The FCC framework has a large public API surface: approximately 50 modules, 120 classes, and 500 public methods. API documentation must stay synchronized with the code. Manual documentation inevitably drifts -- a function signature changes, a parameter is added, and the docs become wrong.

We evaluated four approaches for generating API documentation from code:

  1. Sphinx with autodoc. The standard Python documentation tool. Generates HTML from docstrings by importing modules at build time.
  2. pdoc / mkdocstrings. Lighter alternatives to Sphinx that also rely on runtime inspection.
  3. Python ast module. Parse source files into abstract syntax trees without importing, extract API information structurally.
  4. Regular expressions. Pattern-match function signatures and docstrings from raw source text.

Key requirements:

  • Must work without importing modules (to avoid optional dependency issues and import side effects).
  • Must produce structured data that can feed into the knowledge graph and template system.
  • Must support selective generation (one module, one class, or the entire package).
  • Must integrate with FCC's existing Jinja2 template system.

Decision

We will use Python's built-in ast module for API documentation generation.

The implementation consists of:

  1. CodeAnalyzer -- parses .py files into ast.Module nodes, walks the tree, and extracts a structured APIModel containing ModuleInfo, ClassInfo, FunctionInfo, and ParameterInfo objects.
  2. APIDocGenerator -- takes the APIModel and produces Markdown documentation using Jinja2 templates from src/fcc/templates/docs/.
  3. CI integration -- a pipeline step that runs the analyzer, generates docs, and verifies that all public APIs have docstrings.

The ast module is a Python standard library module with no external dependencies. It handles: - Multi-line function signatures - Complex type annotations (generics, unions, protocols) - Decorators (@dataclass, @frozen, @traced, @property, @classmethod) - Nested class definitions - Module-level docstrings and constants

Consequences

Positive

  • No import required. The analyzer works on source files directly.

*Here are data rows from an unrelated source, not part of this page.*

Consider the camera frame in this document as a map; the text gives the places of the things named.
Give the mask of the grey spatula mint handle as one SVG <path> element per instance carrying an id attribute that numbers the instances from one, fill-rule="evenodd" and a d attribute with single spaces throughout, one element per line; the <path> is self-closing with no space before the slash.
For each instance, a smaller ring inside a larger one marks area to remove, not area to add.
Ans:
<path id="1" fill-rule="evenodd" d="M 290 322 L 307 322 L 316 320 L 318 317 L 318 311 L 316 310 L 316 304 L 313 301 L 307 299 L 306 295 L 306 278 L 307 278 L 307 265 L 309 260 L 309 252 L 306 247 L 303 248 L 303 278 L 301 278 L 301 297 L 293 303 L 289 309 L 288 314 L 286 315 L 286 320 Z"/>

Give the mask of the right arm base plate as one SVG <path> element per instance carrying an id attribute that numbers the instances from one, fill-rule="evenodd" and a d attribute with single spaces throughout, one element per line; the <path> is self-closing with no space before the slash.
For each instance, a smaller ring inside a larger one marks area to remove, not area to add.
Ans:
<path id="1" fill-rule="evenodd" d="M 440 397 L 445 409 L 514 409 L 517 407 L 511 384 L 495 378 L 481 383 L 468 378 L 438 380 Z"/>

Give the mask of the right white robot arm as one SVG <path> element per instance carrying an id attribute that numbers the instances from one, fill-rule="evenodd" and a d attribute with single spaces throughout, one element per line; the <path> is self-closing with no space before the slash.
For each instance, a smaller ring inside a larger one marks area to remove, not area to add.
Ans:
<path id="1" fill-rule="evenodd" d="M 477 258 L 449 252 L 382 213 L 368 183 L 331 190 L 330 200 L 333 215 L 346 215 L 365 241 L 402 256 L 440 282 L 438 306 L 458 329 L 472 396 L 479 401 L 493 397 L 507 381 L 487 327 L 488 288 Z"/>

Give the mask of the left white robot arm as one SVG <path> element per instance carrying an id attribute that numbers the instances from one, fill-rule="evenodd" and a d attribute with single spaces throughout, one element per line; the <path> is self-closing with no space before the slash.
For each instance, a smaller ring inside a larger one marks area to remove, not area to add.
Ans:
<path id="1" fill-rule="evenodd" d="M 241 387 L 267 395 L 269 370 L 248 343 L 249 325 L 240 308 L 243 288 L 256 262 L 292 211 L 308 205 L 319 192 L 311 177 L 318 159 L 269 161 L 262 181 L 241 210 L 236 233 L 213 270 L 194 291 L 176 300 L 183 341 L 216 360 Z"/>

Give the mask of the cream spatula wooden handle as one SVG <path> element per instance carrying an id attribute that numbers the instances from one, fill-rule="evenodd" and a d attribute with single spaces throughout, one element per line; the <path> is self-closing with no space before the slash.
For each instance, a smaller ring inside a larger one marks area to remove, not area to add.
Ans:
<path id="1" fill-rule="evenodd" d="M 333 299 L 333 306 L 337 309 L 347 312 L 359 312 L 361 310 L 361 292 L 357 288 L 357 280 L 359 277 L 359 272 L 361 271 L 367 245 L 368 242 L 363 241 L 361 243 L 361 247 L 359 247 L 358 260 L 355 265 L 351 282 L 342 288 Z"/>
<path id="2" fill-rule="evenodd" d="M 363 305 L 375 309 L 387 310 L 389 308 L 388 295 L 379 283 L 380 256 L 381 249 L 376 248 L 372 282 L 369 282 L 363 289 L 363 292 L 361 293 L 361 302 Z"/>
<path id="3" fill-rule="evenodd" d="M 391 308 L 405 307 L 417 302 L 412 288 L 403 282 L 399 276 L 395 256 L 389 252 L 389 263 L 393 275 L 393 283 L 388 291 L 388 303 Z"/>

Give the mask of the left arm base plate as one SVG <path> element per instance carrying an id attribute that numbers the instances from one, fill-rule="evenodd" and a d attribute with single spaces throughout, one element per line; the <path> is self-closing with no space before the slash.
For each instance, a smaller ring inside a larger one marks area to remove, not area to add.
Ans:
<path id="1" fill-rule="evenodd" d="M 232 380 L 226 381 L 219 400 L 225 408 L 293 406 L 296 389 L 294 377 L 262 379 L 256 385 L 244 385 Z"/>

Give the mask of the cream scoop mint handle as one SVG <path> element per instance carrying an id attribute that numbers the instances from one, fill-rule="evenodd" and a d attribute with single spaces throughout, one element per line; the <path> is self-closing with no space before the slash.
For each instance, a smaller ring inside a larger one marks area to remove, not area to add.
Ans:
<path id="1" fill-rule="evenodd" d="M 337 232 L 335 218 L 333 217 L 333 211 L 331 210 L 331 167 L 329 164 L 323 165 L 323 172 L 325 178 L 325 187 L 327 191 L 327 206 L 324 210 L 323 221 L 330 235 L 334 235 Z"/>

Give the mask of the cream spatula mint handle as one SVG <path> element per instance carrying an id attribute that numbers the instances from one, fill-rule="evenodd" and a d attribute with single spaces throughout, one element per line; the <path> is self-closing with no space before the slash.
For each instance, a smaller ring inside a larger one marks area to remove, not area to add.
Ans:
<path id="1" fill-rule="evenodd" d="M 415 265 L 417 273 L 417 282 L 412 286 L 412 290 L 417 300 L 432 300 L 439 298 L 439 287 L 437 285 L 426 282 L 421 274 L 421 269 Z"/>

Optional dependencies (opentelemetry, streamlit, cto) do not need to be installed for documentation generation.
  • No side effects. Parsing the AST does not execute any code, eliminating import-time side effects.
  • Structured output. The APIModel is a structured data object that can feed into the knowledge graph (Chapter 2 of Book 3), the search index (Chapter 1 of Book 3), and the template system.
  • Selective generation. The analyzer can target a single file, a directory, or the entire package.
  • Template integration. Reuses FCC's existing Jinja2 infrastructure. Custom output formats (Markdown, JSON-LD, YAML) are supported via template selection.
  • Zero additional dependencies. The ast module is in the Python standard library.

Negative

  • No runtime information. The AST does not capture runtime behavior (dynamic attributes, monkey-patching, metaclass effects). In practice, FCC uses static patterns (dataclasses, Protocol) that are fully represented in the AST.
  • Docstring parsing is heuristic. The analyzer must parse docstrings (Google-style, NumPy-style, or reStructuredText) into structured sections. This is not 100% reliable for non-standard docstring formats.
  • No cross-reference resolution for external types. If a function parameter references a type from an external library, the analyzer cannot resolve it to the external library's documentation.

Mitigations

  • FCC uses Google-style docstrings consistently, which the parser handles well.
  • External type references are rendered as plain text; a future enhancement could add configurable external type URL mappings.
  • A CI check verifies that all public APIs have docstrings, catching omissions early.